--- INSTRUCTIONS FOR THE TASK ---
All that is required is the number of lines in this listing that hold "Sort".

Segment Start: SUPPLIED INFORMATION

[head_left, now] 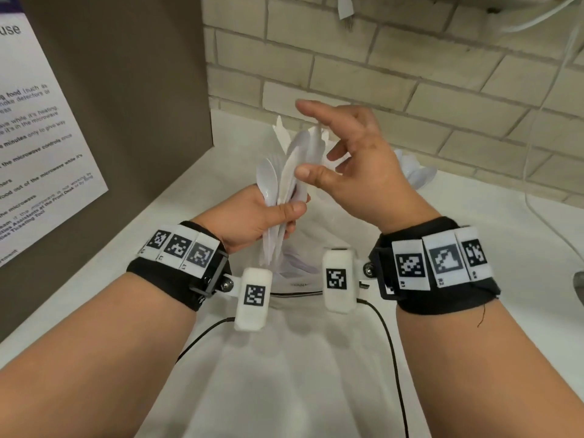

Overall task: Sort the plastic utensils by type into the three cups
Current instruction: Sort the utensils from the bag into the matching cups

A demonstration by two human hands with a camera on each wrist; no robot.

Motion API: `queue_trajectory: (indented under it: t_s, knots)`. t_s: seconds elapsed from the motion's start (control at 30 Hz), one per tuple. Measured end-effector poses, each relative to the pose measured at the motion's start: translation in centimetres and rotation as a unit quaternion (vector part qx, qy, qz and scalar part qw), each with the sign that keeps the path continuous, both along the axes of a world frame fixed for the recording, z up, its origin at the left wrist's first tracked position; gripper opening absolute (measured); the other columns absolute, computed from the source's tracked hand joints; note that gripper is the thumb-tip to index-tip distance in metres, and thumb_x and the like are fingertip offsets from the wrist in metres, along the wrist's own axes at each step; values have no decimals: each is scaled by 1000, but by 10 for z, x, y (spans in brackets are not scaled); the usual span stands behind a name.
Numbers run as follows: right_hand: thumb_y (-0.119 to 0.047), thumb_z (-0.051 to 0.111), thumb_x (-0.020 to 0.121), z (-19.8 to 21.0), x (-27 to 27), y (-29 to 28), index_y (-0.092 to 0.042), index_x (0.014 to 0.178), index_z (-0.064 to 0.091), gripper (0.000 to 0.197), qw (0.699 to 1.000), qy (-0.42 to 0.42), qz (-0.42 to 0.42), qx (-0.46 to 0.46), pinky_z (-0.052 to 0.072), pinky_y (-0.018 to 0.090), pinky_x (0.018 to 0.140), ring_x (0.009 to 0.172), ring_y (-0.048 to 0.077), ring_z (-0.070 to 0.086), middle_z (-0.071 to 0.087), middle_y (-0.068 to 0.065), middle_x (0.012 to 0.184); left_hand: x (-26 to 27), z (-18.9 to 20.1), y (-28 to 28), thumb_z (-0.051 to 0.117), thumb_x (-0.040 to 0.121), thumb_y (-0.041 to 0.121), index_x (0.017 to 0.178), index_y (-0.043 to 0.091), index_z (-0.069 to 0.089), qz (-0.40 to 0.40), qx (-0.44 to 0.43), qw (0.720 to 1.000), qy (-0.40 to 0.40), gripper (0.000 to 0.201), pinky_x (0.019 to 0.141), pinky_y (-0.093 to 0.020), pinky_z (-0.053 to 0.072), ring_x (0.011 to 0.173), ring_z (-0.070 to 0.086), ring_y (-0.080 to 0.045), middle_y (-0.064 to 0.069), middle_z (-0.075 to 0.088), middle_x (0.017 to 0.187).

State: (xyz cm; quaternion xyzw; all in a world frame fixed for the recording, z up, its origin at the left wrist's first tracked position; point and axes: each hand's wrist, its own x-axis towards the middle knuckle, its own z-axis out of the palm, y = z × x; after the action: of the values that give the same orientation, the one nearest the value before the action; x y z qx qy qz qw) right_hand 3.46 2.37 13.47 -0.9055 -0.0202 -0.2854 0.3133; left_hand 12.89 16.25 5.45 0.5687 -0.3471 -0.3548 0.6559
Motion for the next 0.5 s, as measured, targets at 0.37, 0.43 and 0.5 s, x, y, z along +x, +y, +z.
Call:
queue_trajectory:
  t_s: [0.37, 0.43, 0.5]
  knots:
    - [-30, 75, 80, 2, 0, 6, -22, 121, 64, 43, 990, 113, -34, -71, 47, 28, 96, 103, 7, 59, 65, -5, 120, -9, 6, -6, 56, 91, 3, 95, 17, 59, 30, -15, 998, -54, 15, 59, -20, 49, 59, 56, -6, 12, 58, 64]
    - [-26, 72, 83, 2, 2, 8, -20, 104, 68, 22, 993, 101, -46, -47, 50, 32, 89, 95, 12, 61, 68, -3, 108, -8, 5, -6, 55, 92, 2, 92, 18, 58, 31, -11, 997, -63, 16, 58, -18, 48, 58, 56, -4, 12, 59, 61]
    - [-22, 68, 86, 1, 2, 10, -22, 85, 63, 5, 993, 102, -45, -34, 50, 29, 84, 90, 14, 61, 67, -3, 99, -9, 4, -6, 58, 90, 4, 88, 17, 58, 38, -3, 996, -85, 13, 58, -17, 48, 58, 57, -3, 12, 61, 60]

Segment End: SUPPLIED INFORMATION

--- ANSWER SECTION ---
2